Your article about Essure (“Delayed scrutiny: Reported problems with birth-control device expose gaps in postmarket oversight,” July 27, p. 16) requires clarification.
All women deserve access to a wide range of safe and effective birth-control options. This includes women who have completed their families. As the only Food and Drug Administration-approved permanent birth control with a nonsurgical procedure, Essure is an important nonhormonal option for these women.
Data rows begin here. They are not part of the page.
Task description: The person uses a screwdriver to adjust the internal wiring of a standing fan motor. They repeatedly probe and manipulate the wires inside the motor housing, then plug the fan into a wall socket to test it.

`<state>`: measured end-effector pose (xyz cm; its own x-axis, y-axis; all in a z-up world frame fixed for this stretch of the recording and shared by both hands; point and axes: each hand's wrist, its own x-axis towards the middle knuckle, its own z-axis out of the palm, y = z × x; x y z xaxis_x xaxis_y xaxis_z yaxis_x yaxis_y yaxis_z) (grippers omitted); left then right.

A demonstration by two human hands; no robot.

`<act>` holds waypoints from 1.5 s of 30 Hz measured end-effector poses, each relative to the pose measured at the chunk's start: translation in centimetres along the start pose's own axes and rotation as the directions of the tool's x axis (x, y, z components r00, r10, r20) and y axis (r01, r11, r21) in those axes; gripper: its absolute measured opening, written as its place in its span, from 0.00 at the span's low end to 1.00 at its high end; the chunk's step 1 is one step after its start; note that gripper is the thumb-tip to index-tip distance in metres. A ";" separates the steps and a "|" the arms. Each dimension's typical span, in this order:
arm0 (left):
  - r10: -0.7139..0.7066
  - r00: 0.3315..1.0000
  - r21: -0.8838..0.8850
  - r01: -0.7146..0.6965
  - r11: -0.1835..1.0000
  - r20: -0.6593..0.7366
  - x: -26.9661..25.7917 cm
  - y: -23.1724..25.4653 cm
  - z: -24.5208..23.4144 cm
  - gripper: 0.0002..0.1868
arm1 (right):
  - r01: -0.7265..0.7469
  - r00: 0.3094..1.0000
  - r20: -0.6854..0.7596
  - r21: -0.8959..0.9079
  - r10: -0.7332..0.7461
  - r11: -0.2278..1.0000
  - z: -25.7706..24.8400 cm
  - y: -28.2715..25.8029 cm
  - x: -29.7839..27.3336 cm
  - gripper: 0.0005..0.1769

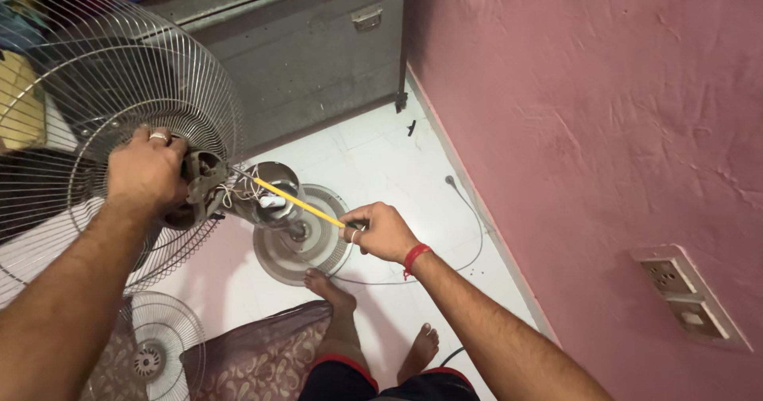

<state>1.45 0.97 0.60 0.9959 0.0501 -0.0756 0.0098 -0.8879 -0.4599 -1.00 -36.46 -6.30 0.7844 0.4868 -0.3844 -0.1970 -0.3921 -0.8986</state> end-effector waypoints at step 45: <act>0.110 0.986 0.049 -0.117 0.992 0.125 2.8 0.2 5.1 0.12 | 0.010 1.000 0.018 -0.031 -0.009 0.999 0.8 0.0 -0.4 0.17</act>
<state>3.82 3.28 -4.24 0.9719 0.0089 -0.2353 -0.1108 -0.8644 -0.4904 -1.75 -36.03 -6.31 0.7753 0.5045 -0.3799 -0.1712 -0.4112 -0.8953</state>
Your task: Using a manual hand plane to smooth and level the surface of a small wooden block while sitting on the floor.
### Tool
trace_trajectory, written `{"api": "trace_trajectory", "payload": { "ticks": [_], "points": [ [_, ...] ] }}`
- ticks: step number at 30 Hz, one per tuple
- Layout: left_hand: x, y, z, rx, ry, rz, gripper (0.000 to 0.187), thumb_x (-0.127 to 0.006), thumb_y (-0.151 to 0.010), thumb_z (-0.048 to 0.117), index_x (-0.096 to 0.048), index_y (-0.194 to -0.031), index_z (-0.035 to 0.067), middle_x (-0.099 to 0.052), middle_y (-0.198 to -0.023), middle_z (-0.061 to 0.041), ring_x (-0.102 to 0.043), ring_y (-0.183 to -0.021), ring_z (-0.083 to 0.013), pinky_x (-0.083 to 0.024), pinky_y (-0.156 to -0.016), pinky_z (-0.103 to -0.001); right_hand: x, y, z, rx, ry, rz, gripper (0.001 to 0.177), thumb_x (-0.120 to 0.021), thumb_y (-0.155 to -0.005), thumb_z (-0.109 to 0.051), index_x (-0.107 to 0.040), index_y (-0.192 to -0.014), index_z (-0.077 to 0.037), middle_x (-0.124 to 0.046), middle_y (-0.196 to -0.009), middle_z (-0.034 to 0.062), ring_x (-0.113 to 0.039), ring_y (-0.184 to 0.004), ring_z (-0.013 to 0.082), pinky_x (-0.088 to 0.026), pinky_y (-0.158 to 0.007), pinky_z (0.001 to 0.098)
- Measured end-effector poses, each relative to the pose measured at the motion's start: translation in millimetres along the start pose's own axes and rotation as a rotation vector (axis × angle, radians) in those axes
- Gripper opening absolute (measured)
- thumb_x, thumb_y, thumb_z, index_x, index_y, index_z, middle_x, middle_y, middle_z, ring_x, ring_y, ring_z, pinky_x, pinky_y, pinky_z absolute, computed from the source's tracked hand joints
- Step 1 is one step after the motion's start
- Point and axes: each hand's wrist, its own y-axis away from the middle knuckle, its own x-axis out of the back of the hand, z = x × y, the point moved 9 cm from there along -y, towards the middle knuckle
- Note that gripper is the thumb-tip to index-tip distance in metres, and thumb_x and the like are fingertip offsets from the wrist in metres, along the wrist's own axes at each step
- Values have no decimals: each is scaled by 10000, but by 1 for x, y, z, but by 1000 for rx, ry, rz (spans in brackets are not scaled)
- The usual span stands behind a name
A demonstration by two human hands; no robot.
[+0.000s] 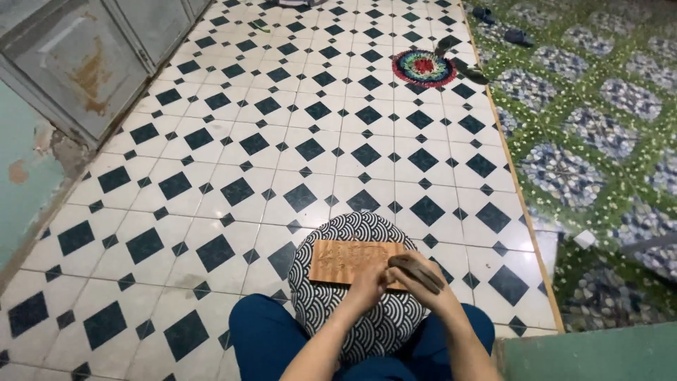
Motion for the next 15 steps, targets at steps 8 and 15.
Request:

The article lacked context around some of my comments about Bayer's physician training on Essure. Basic hysteroscopy training is part of the core curriculum for all OB-GYN residency programs. In addition, Bayer provides robust training based on the Essure instructions for use, including patient selection, counseling, post-procedure management and proper placement steps to ensure the highest likelihood of successful placement of the device. Our instructions for use clearly state that Essure should be used only by physicians who are knowledgeable hysteroscopists. Bayer also provides ongoing support on the appropriate use of Essure and conducts continuous outreach to healthcare professionals about their experience and to answer their questions.
With respect to the comments in the article about Bayer's clinical data, the FDA has thoroughly reviewed the benefits and risks of Essure, and has confirmed that Essure is a safe and effective option for women when healthcare providers and patients follow the instructions for use. The FDA has evaluated available clinical literature and to date has found no conclusive evidence indicating any new or more widespread complications definitely associated with Essure occurring more than five years after placement.
As with any medical device or procedure, there are potential side effects. Any woman considering Essure should have an upfront discussion with her physician prior to selecting the product as her choice of contraception.
The safety and efficacy of Essure is supported by more than a decade of research and real world experience since the FDA's approval in 2002. The FDA is convening a meeting of its Obstetrics and Gynecology Devices Panel on Sept. 24 to seek expert scientific and clinical opinion on the benefits and risks of Essure. In line with our commitment to women's health, Bayer looks forward to this open dialogue with healthcare providers, patients and other stakeholders.